PTEN基因不同表达黑色素瘤模型小鼠T淋巴细胞亚群检测及意义

Detection and significance of T lymphocyte subsets in melanoma model mice with different expression of PTEN gene

目的通过检测PTEN基因不同表达黑色素瘤模型小鼠T淋巴细胞亚群的比例及数量变化,探索PTEN在黑色素瘤免疫逃逸中的机制。方法将72只同系C57BL/6小鼠随机分为三组,每组24只:A组注入0.2ml的RPMI-1640培养液;B组注入0.2ml浓度为4×10^6/ml的(PTEN+/+-B16F10);C组注入0.2ml浓度为4×10^6/ml的(PTEN-/--B16F10)。接种后第7日开始每隔5天每组选6只小鼠制备脾脏单细胞悬液,分析CD3^+T、CD4^+T、CD8^+T相对数量及CD28^+/CD8+的比例。结果A组CD3^+T、CD4^+T在D7、D12、D17组内比较无差异,分别与D22比较差异有显著性。CD8^+T、CD28^+/CD8+比例及数量基本平稳。B组、C组各时间点组内比较差异有显著性。B组下降幅度分别为:79.8%、82.6%、65.37%、58.69%。C组下降幅度分别为:89.62%、89.24%、84.85%、70.53%。组间比较D7、D12,C组<B组无差异,D17、D22,C组<B组差异有显著性。结论PTEN基因缺失表达促进了黑色素肿瘤的生长,通过降低小鼠体内T细胞亚群的相对数量,降低了机体的抗肿瘤能力,参与黑色素瘤对机体的免疫逃逸,从而促进了黑色素瘤的发生及发展。

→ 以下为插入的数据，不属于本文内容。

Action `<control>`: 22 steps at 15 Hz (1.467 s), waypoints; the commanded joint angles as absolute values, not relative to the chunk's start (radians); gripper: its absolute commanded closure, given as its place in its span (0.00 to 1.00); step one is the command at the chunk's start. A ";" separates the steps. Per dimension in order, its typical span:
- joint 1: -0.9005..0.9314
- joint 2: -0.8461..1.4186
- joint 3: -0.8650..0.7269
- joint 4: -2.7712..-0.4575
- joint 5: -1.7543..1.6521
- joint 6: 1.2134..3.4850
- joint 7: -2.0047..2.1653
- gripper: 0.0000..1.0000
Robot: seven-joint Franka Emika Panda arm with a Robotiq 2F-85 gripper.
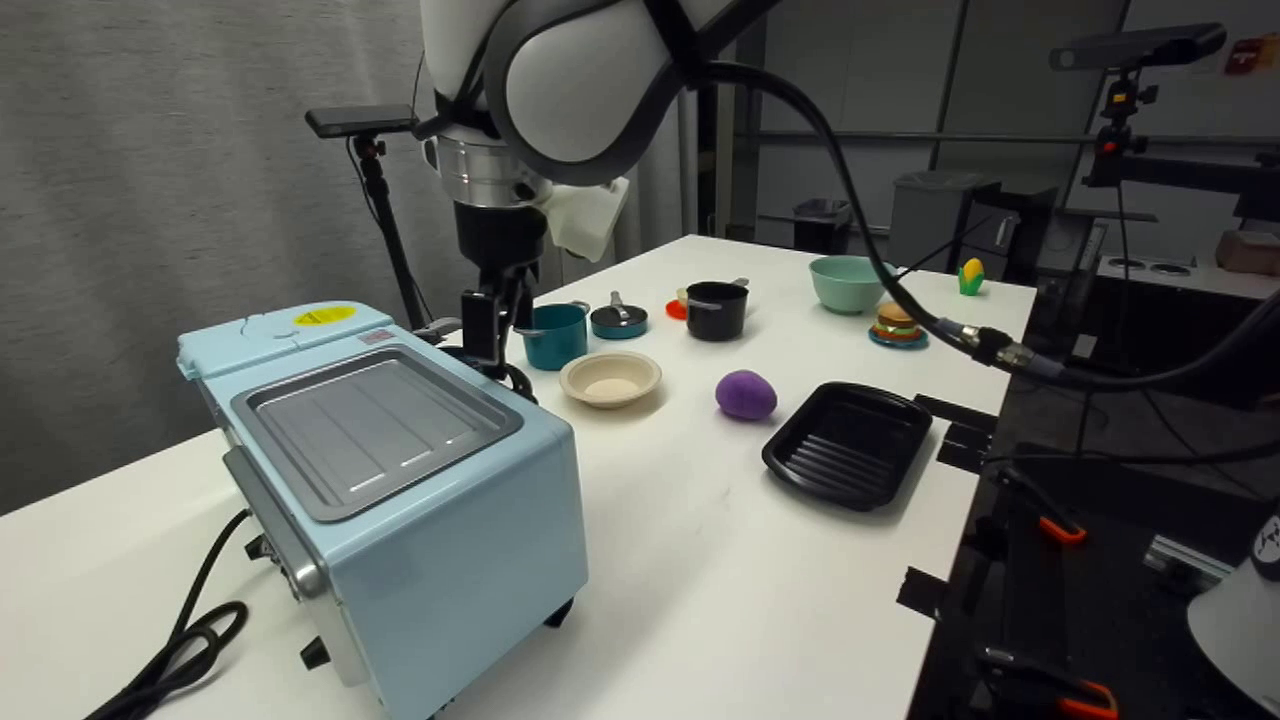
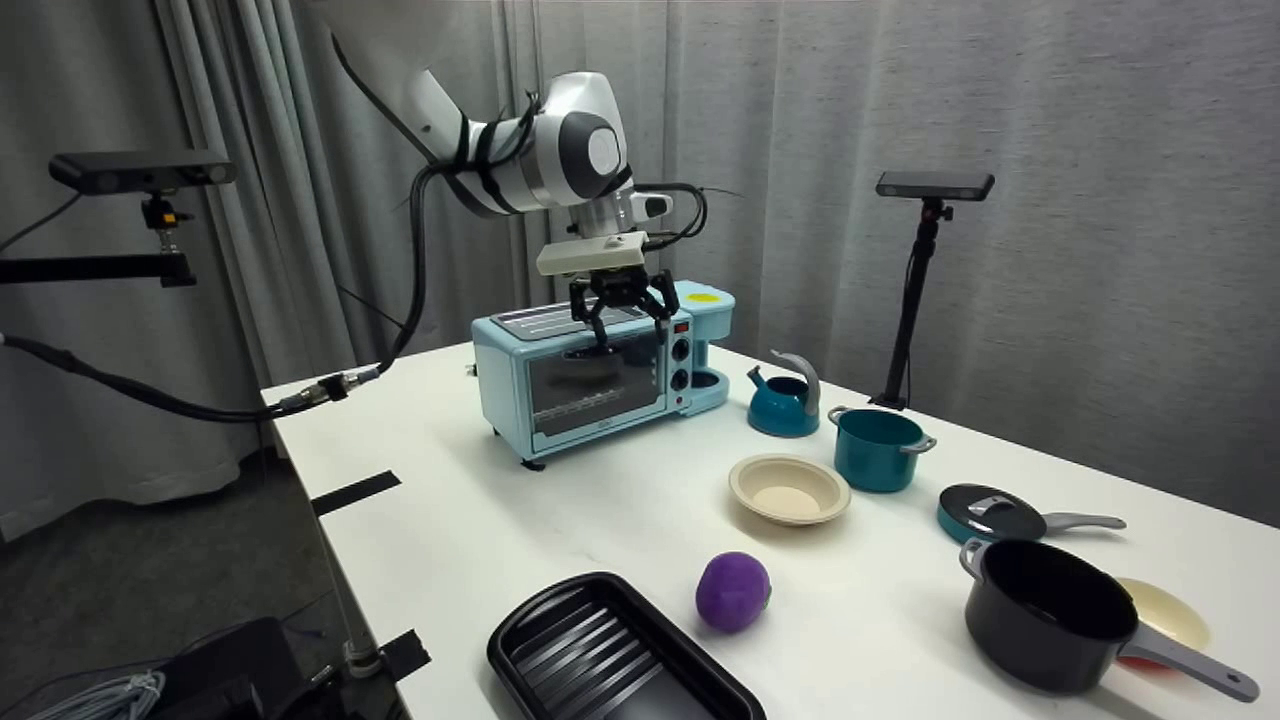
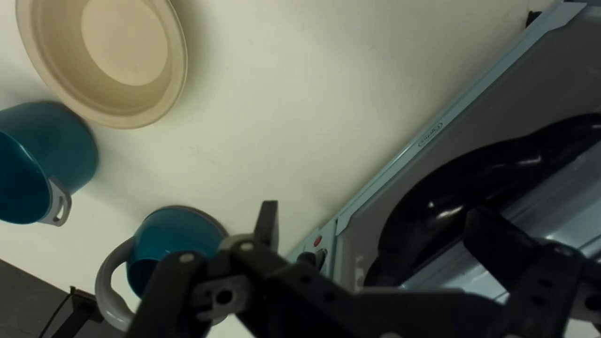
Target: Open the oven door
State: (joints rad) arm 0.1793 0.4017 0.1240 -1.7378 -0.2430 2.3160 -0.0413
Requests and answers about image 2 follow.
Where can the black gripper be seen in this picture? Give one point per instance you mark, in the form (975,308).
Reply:
(619,281)

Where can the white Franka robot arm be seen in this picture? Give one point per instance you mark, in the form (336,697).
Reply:
(573,142)

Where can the light blue toaster oven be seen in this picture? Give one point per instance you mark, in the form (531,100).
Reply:
(514,360)

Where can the beige bowl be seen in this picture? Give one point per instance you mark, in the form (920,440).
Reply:
(790,489)

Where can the teal toy pot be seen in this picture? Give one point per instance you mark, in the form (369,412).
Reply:
(879,454)

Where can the purple toy ball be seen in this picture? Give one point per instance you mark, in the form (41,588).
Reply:
(732,592)

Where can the black tape strip long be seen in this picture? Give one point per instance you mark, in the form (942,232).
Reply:
(354,495)

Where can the black tripod stand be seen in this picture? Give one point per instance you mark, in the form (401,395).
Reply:
(935,187)

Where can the black ridged grill tray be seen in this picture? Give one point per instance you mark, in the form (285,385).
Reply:
(602,662)

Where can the black tape strip short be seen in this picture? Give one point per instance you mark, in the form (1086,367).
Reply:
(405,654)

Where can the teal pan with dark lid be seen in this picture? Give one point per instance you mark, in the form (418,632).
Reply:
(992,515)

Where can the grey curtain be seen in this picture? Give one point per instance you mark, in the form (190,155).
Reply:
(1134,334)

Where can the black mug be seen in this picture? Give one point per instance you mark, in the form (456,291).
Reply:
(1046,621)

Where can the small cream orange plate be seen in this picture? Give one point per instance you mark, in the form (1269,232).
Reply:
(1172,611)

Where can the black camera on boom mount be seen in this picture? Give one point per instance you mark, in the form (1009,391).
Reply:
(140,170)

Objective To explore the mechanism of PTEN in the immune escape of melanoma by detecting the proportion and quantity of T-lymphocyte subsets in mice with different expression of PTEN gene.Methods Seventy-two C57BL/6 healthy mice were brought into experiment and divided into three groups,24 mice in each group.Group A injected 0.2ml RPMI-1640 culture medium;group B injected 0.2ml 4×10^6/ml(PTEN+/+-B16F10);group C injected 0.2ml 4×10^6/ml(PTEN-/-B16F10).Six mice were randomly selected every five days since D7,the spleens were removed and cell suspensions were prepared,CD3^+T,CD4^+T,CD8^+T,CD28^+/CD8+value were analyzed.Results There was no significant difference among D7,D12 and D17,and there was significant difference between D22(P<0.05).The proportion of CD8^+T and CD28^+/CD8+were basically stable with time.Compared with group B and C,there was significant difference.In group B,the decrease rate of CD3^+T was 79.8%,CD4^+T was 82.6%,CD8^+T was 65.37%,and CD28^+/CD8+was 58.69%.In group C,the decrease rate of CD3^+T was 89.62%,CD4^+T was 89.24%,CD8^+T was 84.85%,and CD28^+/CD8+was 70.53%.On D7 and D12,group C<group B.On D17 and D22,group C<group B.Conclusion PTEN gene deletion promotes the growth of melanoma.PTEN gene deletion reduced the anti-tumor ability of the body by reducing the relative number of T cell subsets,which participated in the immune escape of melanoma,and thus promoted the occurrence and development of melanoma.